Artículo escrito por Javier Garanto, socio de Cuatrecasas
He calificado muchas veces a la familia como elemento distorsionador (para lo bueno y para lo malo) en la buena marcha de una empresa familiar. El máximo exponente de esa distorsión se acostumbra a identificar con los cónyuges de las siguientes generaciones, por ese motivo, se intenta evitar su acceso a la propiedad de la empresa familiar mediante protocolos familiares, capítulos matrimoniales y testamentos. La consigna es sencilla: prohibición. Pero ¿qué sucede con el cónyuge si se produce un fallecimiento temprano de uno de los llamados a heredar la empresa familiar?
Imaginemos que, como empresarios aplicados, se han seguido las reglas del buen empresario familiar, designando como beneficiarios a los futuros descendientes (si los hay), manteniendo fuertemente capitalizada la compañía, sin repartir dividendos, con sueldos más modestos de los que dicta el mercado y descuidando, por tanto, el patrimonio personal individual que puede en consecuencia, dejar desprotegido al cónyuge supérstite.
Veamos un ejemplo: en una empresa con participación del fundador (viudo) y 3 hijos, fallece uno de ellos casado y sin descendencia. Hay un protocolo y un testamento que impide al cónyuge el acceso a la empresa, no sólo a la propiedad sino también al usufructo y al trabajo en la misma. La viuda o viudo no heredarán nada más que el patrimonio personal del fallecido que puede ser unas modestas cuentas corrientes y una vivienda, quizá incluso con hipoteca y sin otro sueldo ni otra fuente de ingresos más allá de la que disponga por sus propios medios. Si pasados unos años, además, fallece el fundador, obviamente tampoco heredará participaciones de la empresa familiar, ni ningún otro bien del patrimonio personal del suegro, que sí hubiesen ingresado en su esposo o esposa de no haber fallecido con anterioridad a su progenitor y podían haber engrosado el exiguo patrimonio personal.
Por tanto, nos encontramos que antes de los fallecimientos, el cónyuge gozaba de un estatus que le proporcionaba un alto nivel de vida: con ingresos elevados, viajes, disfrute de segundas residencias familiares, etc.
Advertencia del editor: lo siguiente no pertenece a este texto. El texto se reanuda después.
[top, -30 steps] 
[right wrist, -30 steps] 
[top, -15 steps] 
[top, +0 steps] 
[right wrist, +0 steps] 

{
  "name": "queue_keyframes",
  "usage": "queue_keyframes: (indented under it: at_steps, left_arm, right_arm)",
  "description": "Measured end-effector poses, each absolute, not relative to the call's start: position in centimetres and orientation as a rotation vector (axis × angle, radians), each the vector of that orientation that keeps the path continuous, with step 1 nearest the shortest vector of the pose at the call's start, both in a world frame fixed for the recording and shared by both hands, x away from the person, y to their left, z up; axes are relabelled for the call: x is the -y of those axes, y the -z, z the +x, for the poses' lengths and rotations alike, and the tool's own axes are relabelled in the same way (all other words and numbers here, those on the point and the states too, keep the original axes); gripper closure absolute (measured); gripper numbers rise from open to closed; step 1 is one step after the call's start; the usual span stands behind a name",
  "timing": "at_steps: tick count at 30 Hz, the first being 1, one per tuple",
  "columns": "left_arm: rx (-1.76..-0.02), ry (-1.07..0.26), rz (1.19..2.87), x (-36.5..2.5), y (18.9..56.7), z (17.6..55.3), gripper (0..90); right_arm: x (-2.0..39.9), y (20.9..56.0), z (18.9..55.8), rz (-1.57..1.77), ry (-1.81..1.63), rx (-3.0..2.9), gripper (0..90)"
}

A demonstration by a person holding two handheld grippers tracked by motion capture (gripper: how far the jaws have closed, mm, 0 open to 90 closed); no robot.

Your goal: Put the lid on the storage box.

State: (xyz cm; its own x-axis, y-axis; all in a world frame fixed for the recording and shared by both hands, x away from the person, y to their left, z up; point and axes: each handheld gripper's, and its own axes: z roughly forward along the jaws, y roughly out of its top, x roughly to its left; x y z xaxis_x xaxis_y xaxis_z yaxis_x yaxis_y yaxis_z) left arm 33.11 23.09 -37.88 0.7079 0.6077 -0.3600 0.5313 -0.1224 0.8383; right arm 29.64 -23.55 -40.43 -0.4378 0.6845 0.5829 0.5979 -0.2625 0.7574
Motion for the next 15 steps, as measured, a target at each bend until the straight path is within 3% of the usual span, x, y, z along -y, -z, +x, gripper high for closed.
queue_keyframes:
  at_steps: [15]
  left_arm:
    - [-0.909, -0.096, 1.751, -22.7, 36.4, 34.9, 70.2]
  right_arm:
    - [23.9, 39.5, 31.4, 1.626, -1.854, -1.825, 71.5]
En cambio, tras las defunciones, se produce un cambio significativo y seguro no deseado por el fallecido: una vivienda con hipoteca, unas cuentas y el sueldo propio (si lo hay).
Si introducimos como variable la existencia de hijos, puede parecer que se suaviza el problema, pues éstos sí heredarían, tanto participaciones de la empresa familiar como bienes de su abuelo, pero dejaríamos en todo caso a la viuda o al viudo a la buena voluntad de sus hijos. No se soluciona por tanto el problema y a la circunstancia ya dolorosa de un temprano fallecimiento se añadiría la posible problemática económica.
Sin pretender dar soluciones magistrales, interesa llamar la atención de estas situaciones que ocurren con más frecuencia de lo deseado y que con una mínima planificación pueden ser solventadas.
Hay que ser previsor y buscar fórmulas alternativas o complementarias para asegurar al cónyuge un patrimonio económico suficiente, respetando los principios que inspiran la protección de la empresa familiar, pero abriendo la mente a posibles acontecimientos futuros, para evitar, por ejemplo, llegar a plantear la contratación del cónyuge por la empresa familiar excepcionando la prohibición prevista en el protocolo.
Es posible que baste con la contratación de un buen seguro de vida, pero en ocasiones, con una política de reparto dividendos esta situación podría estar resuelta por el transcurso de los años, pues el socio ya gozaría de patrimonio personal suficiente. Pero esto no es lo más habitual, sobre todo, en pequeñas y medianas empresas en las que a unas retribuciones modestas se une la falta de dividendos, a menudo, porque la titularidad de las participaciones aún pertenece a los fundadores.
Quizá, tras analizar las circunstancias personales y empresariales de cada familia empresaria, haya que cambiar la política retributiva y algunas otras cosas. En todo caso, es necesario buscar la fórmula adecuada que permita evitar que a un drama personal se sume una situación de angustia económica.